I’ve wondered also if The Dueling Machine by Ben Bova was the “inspiration” behind the movie Dreamscape with Dennis Quaid, where people get assassinated in dreams (come to think of it, that’s the idea behind all the Freddy Krueger movies). However, I just read in Wikipedia that Dreamspace was based on a Robert Zelazny story. The Dueling Machine is a way for people to fight without getting hurt, until someone figures out a loophole. Pretty cool.
And then of course there was Isaac Asimov (I, Robot and the Foundation series), Arthur C. Clarke (Rendezvous with Rama and a bunch of other shorts stories, and the 2001 novels), and Ray Bradbury (The Martian Chronicles, The Illustrated Man…) But you’ve heard of all of those.

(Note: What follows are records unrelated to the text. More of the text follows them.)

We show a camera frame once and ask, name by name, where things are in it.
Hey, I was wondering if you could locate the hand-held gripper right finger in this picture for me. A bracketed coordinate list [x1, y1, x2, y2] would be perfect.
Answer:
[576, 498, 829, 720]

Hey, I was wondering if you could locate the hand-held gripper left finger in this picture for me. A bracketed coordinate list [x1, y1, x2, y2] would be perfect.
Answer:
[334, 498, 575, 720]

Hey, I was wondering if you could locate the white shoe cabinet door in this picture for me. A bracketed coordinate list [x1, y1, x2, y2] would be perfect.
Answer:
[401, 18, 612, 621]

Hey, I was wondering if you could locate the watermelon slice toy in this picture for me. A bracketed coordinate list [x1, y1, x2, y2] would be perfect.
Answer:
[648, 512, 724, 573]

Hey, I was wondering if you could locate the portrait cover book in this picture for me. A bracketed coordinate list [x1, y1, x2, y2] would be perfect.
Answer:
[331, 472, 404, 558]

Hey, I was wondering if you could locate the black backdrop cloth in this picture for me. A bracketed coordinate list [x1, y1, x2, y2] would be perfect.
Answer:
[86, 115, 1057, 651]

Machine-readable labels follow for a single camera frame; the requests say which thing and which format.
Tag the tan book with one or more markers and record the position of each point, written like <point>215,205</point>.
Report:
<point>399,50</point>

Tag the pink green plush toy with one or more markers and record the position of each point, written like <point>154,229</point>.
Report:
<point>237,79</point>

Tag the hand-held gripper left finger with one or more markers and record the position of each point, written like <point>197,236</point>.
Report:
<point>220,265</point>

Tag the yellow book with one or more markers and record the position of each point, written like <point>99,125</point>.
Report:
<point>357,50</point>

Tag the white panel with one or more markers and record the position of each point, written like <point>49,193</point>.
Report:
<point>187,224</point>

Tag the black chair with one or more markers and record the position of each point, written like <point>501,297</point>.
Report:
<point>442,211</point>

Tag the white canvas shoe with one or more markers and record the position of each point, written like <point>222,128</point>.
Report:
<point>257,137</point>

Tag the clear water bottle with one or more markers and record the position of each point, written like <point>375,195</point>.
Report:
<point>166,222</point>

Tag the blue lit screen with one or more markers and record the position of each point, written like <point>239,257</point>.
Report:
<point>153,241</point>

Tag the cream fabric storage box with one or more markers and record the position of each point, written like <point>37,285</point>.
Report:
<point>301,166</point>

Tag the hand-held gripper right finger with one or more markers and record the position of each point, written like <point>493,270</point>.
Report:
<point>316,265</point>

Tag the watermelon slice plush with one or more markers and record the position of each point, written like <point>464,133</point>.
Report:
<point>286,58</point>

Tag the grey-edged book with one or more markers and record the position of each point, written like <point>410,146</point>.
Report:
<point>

And to tell you the truth, I considered the Roald Dahl stories science fiction. A glass elevator in a chocolate factory that goes into space? Giant bugs rolling around in a peach?
What am I reading these days? Well, The Hunger Games was pretty good. I read each of those books in one or two days. And I’ve been reading some Philip K. Dick short stories. It’s sort of apples and oranges, but the stories are better than the films based on them. To tell you the truth, I liked what I read before, like The Man in the High Castle, but I didn’t think he was that great a writer – the longer fiction seem to start off with a great premise and then just kind of end, but in the short story form he excels. The original short stories behind Minority Report, Total Recall, and Paycheck are entertaining to hilarious, and the story behind Screamers (which is a movie I liked, by the way – Peter Weller on a planet with self-replicating killing machines) is just plain creepy awesome.
I’d like to read some Neal Stephenson again, if his next book is less than a thousand pages. In the meantime, maybe I’ll crack open Snow Crash or the Diamond Age again…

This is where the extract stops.